Bug 737069

Summary:

livecd compose: /sbin/resize2fs: Attempt to write block from filesystem resulted in short write

Product:

[Fedora] Fedora

Reporter:

Mads Kiilerich <mads>

Component:

e2fsprogs

Assignee:

Eric Sandeen <esandeen>

Status:

CLOSED NOTABUG

QA Contact:

Fedora Extras Quality Assurance <extras-qa>

Severity:

unspecified

Docs Contact:

Priority:

unspecified

Version:

CC:

esandeen, josef, kzak, oliver

Target Milestone:

---

Target Release:

---

Hardware:

Unspecified

OS:

Unspecified

Whiteboard:

Fixed In Version:

Doc Type:

Bug Fix

Doc Text:

Story Points:

---

Clone Of:

Environment:

Last Closed:

2011-09-09 21:13:49 UTC

Type:

---

Regression:

---

Mount Type:

---

Documentation:

---

CRM:

Verified Versions:

Category:

---

oVirt Team:

---

RHEL 7.3 requirements from Atomic Host:

Cloudforms Team:

---

Target Upstream Version:

Embargoed:

Attachments:

Description	Flags
patchlet	none

Description Mads Kiilerich 2011-09-09 13:58:50 UTC

livecd composition frequently fails for me:

...
Checking filesystem /var/tmp/imgcreate-neqeMN/tmp-if7W12/ext3fs.img
e2fsck 1.41.14 (22-Dec-2010)
Pass 1: Checking inodes, blocks, and sizes
Pass 2: Checking directory structure
Pass 3: Checking directory connectivity
Pass 4: Checking reference counts
Pass 5: Checking group summary information
_gon_os: 41357/262144 files (0.1% non-contiguous), 330712/1048576 blocks

e2image 1.41.14 (22-Dec-2010)

resize2fs 1.41.14 (22-Dec-2010)
/sbin/resize2fs: Attempt to write block from filesystem resulted in short write while trying to resize /var/tmp/imgcreate-neqeMN/tmp-if7W12/ext3fs.img
Please run 'e2fsck -fy /var/tmp/imgcreate-neqeMN/tmp-if7W12/ext3fs.img' to fix the filesystem
after the aborted resize operation.
Resizing the filesystem on /var/tmp/imgcreate-neqeMN/tmp-if7W12/ext3fs.img to 325479 (4k) blocks.

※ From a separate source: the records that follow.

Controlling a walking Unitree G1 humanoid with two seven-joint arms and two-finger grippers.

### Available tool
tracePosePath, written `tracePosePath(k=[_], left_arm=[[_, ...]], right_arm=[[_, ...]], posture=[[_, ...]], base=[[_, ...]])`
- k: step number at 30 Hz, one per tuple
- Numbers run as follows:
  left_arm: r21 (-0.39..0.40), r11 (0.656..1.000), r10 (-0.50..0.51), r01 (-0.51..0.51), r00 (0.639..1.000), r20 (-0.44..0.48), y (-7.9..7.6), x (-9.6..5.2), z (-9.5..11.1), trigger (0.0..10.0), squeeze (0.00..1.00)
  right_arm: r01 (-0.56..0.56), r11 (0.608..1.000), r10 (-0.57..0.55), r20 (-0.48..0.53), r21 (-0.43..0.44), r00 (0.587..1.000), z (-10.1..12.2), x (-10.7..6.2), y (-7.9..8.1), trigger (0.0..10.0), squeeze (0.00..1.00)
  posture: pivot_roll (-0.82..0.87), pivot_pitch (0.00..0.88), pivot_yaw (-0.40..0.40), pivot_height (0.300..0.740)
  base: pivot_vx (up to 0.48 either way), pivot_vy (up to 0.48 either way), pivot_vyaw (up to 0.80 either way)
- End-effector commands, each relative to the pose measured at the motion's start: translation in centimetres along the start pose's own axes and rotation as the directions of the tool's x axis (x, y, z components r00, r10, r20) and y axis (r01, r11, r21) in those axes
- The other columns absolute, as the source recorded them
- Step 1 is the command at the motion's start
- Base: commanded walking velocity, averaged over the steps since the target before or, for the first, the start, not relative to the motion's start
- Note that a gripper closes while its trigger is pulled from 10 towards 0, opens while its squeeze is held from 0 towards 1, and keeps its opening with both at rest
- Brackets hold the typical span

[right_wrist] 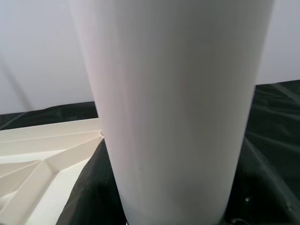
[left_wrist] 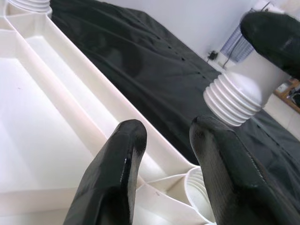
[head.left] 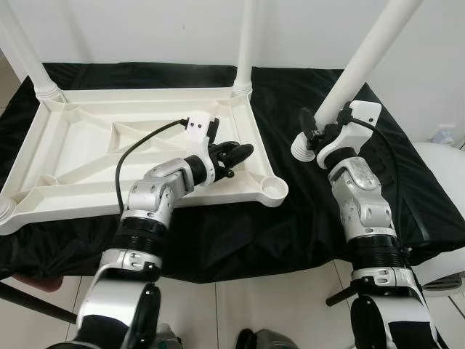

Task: Building children table

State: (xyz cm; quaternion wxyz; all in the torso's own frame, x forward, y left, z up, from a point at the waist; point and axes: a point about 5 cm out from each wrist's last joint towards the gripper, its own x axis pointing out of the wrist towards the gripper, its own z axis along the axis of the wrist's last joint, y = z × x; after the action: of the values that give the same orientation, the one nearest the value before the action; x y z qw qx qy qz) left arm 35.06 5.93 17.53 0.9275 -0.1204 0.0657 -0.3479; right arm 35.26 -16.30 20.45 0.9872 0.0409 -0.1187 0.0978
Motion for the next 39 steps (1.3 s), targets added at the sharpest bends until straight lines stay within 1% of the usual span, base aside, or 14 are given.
tracePosePath(k=[1, 2, 3, 4, 5, 6, 13, 17, 19, 23, 24, 26, 28, 39], left_arm=[[0.03, 0.998, 0.062, -0.062, 0.998, -0.006, 0.1, -0.1, -0.4, 10.0, 0.0], [0.083, 0.992, 0.099, -0.098, 0.995, -0.002, 0.1, -0.2, -0.6, 10.0, 0.0], [0.083, 0.992, 0.099, -0.098, 0.995, -0.002, 0.1, -0.2, -0.6, 10.0, 0.0], [0.171, 0.979, 0.117, -0.115, 0.993, 0.0, 0.0, -0.5, -0.7, 10.0, 0.0], [0.171, 0.979, 0.117, -0.115, 0.993, 0.0, 0.0, -0.5, -0.7, 10.0, 0.0], [0.292, 0.948, 0.128, -0.128, 0.992, 0.019, -0.3, -1.0, -0.8, 10.0, 0.0], [0.283, 0.934, 0.193, -0.22, 0.974, 0.121, 0.1, -1.6, -0.2, 10.0, 0.0], [0.248, 0.914, 0.285, -0.322, 0.943, 0.174, 1.0, -2.3, 0.1, 10.0, 0.0], [0.24, 0.884, 0.358, -0.402, 0.91, 0.208, 1.6, -3.1, 0.3, 10.0, 0.0], [0.256, 0.88, 0.355, -0.401, 0.912, 0.208, 1.5, -3.3, 0.1, 10.0, 0.0], [0.31, 0.876, 0.316, -0.369, 0.926, 0.208, 1.2, -3.6, -0.1, 10.0, 0.0], [0.429, 0.873, 0.194, -0.233, 0.972, 0.134, 0.1, -3.7, -1.5, 10.0, 0.0], [0.485, 0.862, 0.125, -0.146, 0.989, 0.077, -0.5, -3.8, -2.5, 10.0, 0.0], [0.528, 0.846, 0.065, -0.07, 0.998, 0.028, -0.7, -3.8, -3.1, 10.0, 0.0]], right_arm=[[-0.005, 1.0, 0.005, 0.016, -0.003, 1.0, 0.3, 0.0, 0.0, 10.0, 0.0], [-0.005, 1.0, 0.005, 0.019, -0.007, 1.0, 0.3, 0.0, 0.1, 10.0, 0.0], [-0.005, 1.0, 0.005, 0.019, -0.007, 1.0, 0.3, 0.0, 0.1, 10.0, 0.0], [-0.006, 1.0, 0.006, 0.02, -0.011, 1.0, 0.2, 0.0, 0.2, 10.0, 0.0], [-0.006, 1.0, 0.006, 0.02, -0.011, 1.0, 0.2, 0.0, 0.2, 10.0, 0.0], [-0.006, 1.0, 0.006, 0.019, -0.016, 1.0, 0.1, -0.1, 0.3, 10.0, 0.0], [-0.006, 1.0, 0.006, 0.023, -0.015, 1.0, 0.1, 0.1, 0.4, 10.0, 0.0], [-0.004, 1.0, 0.005, 0.033, -0.014, 0.999, 0.3, 0.2, 0.5, 10.0, 0.0], [-0.01, 1.0, 0.01, 0.044, -0.005, 0.999, 0.3, 0.1, 0.5, 10.0, 0.0], [-0.016, 1.0, 0.016, 0.044, -0.001, 0.999, 0.2, 0.1, 0.6, 10.0, 0.0], [-0.021, 1.0, 0.021, 0.043, -0.001, 0.999, 0.1, 0.0, 0.8, 10.0, 0.0], [-0.029, 1.0, 0.029, 0.037, -0.005, 0.999, -0.2, 0.0, 0.9, 10.0, 0.0], [-0.031, 0.999, 0.032, 0.034, -0.009, 0.999, -0.2, 0.0, 0.9, 10.0, 0.0], [-0.024, 1.0, 0.025, 0.037, -0.017, 0.999, -0.2, -0.1, 0.5, 10.0, 0.0]], posture=[[0.02, 0.043, -0.06, 0.74], [0.02, 0.043, -0.06, 0.74], [0.02, 0.043, -0.06, 0.74], [0.02, 0.042, -0.059, 0.74], [0.02, 0.042, -0.059, 0.74], [0.02, 0.037, -0.06, 0.74], [0.02, 0.027, -0.06, 0.74], [0.02, 0.018, -0.061, 0.74], [0.03, 0.011, -0.064, 0.74], [0.03, 0.009, -0.065, 0.74], [0.04, 0.006, -0.067, 0.74], [0.04, 0.007, -0.07, 0.74], [0.04, 0.007, -0.071, 0.74], [0.04, 0.013, -0.068, 0.74]], base=[[0.0, 0.0, 0.0], [0.0, 0.0, 0.0], [0.0, 0.0, 0.0], [0.0, 0.0, 0.0], [0.0, 0.0, 0.0], [0.0, 0.0, 0.0], [0.0, 0.0, 0.0], [0.0, 0.0, 0.0], [0.0, 0.0, 0.0], [0.0, 0.0, 0.0], [0.0, 0.0, 0.0], [0.0, 0.0, 0.0], [0.0, 0.0, 0.0], [0.0, 0.0, 0.0]])
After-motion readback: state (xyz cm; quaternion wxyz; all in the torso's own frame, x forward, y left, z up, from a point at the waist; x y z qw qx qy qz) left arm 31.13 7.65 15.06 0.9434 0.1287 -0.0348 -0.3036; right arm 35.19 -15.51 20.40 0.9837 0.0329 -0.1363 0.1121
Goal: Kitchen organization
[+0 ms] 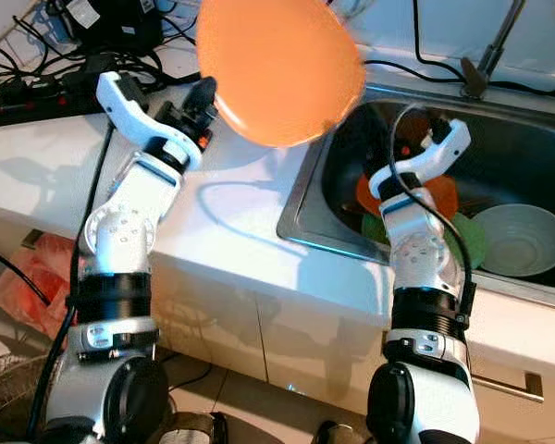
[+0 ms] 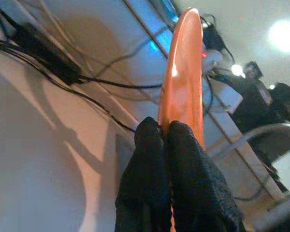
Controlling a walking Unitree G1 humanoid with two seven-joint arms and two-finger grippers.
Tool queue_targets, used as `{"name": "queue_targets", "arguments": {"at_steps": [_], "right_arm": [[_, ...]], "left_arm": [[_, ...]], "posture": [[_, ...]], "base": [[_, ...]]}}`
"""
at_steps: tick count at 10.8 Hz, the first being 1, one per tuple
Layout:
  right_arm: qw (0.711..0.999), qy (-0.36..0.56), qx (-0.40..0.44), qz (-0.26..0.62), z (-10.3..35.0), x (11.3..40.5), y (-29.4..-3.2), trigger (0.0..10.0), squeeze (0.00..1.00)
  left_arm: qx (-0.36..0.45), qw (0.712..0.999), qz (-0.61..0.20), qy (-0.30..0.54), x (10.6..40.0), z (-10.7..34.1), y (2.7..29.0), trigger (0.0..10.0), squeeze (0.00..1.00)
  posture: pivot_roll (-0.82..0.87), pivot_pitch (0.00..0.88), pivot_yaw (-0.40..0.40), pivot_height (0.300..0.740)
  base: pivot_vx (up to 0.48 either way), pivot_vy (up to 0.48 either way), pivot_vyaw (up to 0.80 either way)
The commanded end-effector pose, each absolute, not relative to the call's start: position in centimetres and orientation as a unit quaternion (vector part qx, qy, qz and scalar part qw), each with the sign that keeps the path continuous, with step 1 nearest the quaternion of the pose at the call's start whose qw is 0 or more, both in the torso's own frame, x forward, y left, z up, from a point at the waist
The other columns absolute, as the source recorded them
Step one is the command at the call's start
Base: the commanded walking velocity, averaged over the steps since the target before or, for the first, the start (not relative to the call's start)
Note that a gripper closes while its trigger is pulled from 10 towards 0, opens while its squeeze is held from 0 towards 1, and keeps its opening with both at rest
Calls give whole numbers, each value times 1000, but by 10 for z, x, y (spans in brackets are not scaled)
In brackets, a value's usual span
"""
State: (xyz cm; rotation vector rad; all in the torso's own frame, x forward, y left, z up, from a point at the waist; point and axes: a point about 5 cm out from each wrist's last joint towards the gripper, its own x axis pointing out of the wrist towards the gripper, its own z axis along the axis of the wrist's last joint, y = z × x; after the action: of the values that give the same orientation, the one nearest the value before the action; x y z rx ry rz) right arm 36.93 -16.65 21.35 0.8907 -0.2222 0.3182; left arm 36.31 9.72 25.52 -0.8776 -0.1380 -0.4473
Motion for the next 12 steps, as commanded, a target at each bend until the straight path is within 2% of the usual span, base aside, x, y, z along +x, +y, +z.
{"name": "queue_targets", "arguments": {"at_steps": [1, 4, 8, 10, 12], "right_arm": [[879, -116, 431, 169, 221, 368, -164, 10000, 0], [868, -118, 445, 188, 224, 365, -162, 10000, 0], [871, -110, 440, 188, 222, 366, -160, 10000, 0], [873, -109, 437, 187, 222, 366, -161, 10000, 0], [878, -109, 431, 176, 221, 366, -165, 10000, 0]], "left_arm": [[-427, 863, -251, -95, 356, 269, 87, 10000, 0], [-435, 853, -271, -96, 351, 271, 81, 10000, 0], [-436, 847, -292, -93, 348, 272, 77, 10000, 0], [-435, 847, -291, -96, 348, 273, 77, 10000, 0], [-420, 861, -267, -101, 350, 272, 83, 10000, 0]], "posture": [[51, 94, -8, 740], [48, 90, -10, 740], [50, 87, -11, 740], [51, 84, -12, 740], [54, 87, -15, 740]], "base": [[0, 0, 0], [0, 0, 0], [0, 0, 0], [0, 0, 0], [0, 0, 0]]}}
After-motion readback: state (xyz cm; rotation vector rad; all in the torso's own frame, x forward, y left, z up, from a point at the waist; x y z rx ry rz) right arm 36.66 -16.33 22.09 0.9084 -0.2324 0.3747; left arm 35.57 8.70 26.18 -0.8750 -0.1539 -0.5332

Error creating Live CD : resize2fs returned an error (1)!  image to debug at /tmp/resize-image-RAoLfi


There is no problem resizing /tmp/resize-image "manually".


I know this is a vague report ... but it is a problem I do see. Any idea what can cause this?


e2fsprogs-1.41.14-2.fc15.i686
livecd-tools-16.5-1.fc16.i686

Comment 1 Mads Kiilerich 2011-09-09 14:11:43 UTC

It seems strange to me that the image contains holes that resize2fs doesn't eliminate:

The image left in /tmp was 4G (but with holes).

# resize2fs -M /tmp/resize-image-RAoLfi
resize2fs 1.41.14 (22-Dec-2010)
Resizing the filesystem on /tmp/resize-image-RAoLfi to 325479 (4k) blocks.
The filesystem on /tmp/resize-image-RAoLfi is now 325479 blocks long.

# ll /tmp/resize-image-RAoLfi
-rw-------.  1 root root 1333161984 Sep  9 15:42 resize-image-RAoLfi

(which is 325000 blocks)

But:

# du -ms resize-image-RAoLfi 
753	resize-image-RAoLfi

# mount resize-image-RAoLfi m
# du -ms m
1092	m

Comment 2 Mads Kiilerich 2011-09-09 14:58:35 UTC

Looking at /tmp/resize-image- was apparently a red herring. That file is created by livecd-tools with e2image before every resizing. That takes quite a bit of time and disk space (even though I don't understand why) and is only useful for debugging some resize2fs bugs and then immediately removed again. The disk space concumption was thus temporarily considerably higher than I expected.

Is it possible that this 'short write' was caused by running out of disk space? Can it be caused by anything else? Would it make sense to improve the error message so it communicated that more clearly?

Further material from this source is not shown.